• _Activity_: Using the data below, determine the number of lines that include the string "Could". Write only that number.

(Extracted records)
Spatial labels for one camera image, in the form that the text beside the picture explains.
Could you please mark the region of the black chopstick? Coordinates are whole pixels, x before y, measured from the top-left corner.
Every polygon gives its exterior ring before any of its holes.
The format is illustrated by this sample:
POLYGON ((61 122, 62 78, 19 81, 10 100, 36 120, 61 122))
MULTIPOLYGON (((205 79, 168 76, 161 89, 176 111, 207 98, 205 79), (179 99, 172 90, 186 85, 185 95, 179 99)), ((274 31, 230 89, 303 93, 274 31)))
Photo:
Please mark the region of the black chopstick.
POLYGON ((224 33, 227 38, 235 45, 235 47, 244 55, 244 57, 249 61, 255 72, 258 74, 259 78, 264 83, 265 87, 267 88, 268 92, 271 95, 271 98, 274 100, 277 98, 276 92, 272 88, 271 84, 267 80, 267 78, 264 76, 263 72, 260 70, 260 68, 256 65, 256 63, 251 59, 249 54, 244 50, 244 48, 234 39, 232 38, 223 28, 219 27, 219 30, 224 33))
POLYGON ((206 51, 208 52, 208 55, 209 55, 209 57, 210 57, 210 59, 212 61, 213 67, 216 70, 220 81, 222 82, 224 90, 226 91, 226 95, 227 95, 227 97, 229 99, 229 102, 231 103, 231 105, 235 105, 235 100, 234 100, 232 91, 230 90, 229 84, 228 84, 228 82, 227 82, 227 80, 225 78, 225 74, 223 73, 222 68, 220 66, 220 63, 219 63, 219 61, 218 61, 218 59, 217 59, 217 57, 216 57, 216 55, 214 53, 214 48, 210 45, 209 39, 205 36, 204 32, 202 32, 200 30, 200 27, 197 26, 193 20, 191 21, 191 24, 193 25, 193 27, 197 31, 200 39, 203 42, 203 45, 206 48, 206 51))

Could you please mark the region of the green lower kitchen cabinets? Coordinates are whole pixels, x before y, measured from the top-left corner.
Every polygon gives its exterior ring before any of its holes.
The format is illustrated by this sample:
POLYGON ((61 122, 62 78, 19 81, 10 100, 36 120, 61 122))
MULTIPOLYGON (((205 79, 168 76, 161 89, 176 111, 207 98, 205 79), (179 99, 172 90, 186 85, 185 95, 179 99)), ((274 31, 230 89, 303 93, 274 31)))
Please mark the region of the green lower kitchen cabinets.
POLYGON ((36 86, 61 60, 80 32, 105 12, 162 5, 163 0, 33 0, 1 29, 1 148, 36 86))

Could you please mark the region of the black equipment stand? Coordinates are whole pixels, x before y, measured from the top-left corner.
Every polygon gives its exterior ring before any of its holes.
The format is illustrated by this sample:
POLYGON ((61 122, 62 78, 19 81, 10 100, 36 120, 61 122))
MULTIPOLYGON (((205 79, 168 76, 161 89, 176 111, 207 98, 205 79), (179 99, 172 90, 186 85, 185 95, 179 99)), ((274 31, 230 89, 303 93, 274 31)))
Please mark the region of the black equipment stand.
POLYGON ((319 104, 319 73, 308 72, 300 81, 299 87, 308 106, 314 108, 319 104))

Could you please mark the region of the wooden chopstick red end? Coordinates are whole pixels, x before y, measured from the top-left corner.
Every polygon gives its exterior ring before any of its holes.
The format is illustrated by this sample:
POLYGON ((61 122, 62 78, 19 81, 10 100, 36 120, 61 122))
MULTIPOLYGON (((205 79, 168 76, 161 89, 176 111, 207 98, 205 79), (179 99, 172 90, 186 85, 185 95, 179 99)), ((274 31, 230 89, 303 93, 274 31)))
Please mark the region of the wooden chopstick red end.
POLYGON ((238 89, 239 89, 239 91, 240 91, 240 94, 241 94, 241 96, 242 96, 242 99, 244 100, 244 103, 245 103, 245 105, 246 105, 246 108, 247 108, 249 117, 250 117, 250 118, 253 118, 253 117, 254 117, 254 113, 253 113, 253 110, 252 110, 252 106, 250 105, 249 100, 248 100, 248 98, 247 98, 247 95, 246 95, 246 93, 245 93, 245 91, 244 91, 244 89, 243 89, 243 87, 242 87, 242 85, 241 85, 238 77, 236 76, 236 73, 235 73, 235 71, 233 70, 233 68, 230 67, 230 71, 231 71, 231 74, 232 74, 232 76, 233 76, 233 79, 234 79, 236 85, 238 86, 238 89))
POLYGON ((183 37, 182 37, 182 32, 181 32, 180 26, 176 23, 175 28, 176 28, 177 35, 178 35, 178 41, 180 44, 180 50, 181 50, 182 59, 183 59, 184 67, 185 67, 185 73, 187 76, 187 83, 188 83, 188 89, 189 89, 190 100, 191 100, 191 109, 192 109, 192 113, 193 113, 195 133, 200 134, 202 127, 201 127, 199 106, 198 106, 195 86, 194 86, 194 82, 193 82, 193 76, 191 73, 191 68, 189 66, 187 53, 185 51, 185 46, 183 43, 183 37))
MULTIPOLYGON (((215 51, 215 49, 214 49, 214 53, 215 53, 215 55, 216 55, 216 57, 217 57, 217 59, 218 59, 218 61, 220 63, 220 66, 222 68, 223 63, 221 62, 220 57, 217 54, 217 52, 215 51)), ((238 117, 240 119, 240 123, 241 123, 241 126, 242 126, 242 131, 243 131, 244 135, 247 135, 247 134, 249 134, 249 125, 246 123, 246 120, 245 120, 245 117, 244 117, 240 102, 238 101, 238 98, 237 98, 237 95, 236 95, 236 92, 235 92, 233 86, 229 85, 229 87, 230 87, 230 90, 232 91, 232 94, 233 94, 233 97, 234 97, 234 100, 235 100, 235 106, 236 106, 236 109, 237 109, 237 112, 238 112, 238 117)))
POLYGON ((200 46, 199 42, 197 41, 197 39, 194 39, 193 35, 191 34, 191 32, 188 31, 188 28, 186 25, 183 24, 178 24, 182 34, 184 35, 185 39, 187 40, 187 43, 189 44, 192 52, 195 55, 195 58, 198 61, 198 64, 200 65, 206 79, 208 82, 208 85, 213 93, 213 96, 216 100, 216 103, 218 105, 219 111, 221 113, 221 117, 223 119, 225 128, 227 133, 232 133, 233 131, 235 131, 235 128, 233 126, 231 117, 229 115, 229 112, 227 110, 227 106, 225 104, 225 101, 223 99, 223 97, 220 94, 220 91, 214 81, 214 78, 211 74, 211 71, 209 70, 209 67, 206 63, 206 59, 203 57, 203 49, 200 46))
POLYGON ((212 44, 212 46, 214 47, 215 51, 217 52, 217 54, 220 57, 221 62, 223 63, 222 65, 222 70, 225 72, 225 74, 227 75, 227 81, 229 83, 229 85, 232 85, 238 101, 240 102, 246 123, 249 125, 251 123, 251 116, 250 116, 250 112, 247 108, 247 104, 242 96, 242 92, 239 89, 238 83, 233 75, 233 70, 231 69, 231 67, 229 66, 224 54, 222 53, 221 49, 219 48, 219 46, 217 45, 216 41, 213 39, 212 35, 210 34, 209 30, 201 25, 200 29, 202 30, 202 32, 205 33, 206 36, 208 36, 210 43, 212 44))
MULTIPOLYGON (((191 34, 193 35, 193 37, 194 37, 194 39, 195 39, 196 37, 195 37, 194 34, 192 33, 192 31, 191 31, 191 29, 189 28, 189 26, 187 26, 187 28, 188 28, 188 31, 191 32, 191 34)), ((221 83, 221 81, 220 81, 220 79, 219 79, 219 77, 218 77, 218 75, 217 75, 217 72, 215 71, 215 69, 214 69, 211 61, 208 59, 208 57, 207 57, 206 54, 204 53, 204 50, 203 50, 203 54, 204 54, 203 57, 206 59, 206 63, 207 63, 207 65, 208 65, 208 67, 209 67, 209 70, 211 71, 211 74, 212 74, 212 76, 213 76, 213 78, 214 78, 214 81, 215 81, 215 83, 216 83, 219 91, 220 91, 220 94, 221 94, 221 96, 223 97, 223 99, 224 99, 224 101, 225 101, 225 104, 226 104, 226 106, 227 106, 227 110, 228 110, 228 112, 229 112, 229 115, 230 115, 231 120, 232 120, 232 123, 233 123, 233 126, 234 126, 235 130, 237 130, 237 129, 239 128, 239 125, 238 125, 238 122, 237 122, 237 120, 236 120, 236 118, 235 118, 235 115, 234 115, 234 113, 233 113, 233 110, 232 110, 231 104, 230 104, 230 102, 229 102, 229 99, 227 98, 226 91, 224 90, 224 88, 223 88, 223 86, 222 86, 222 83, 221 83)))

• _Your solution_: 4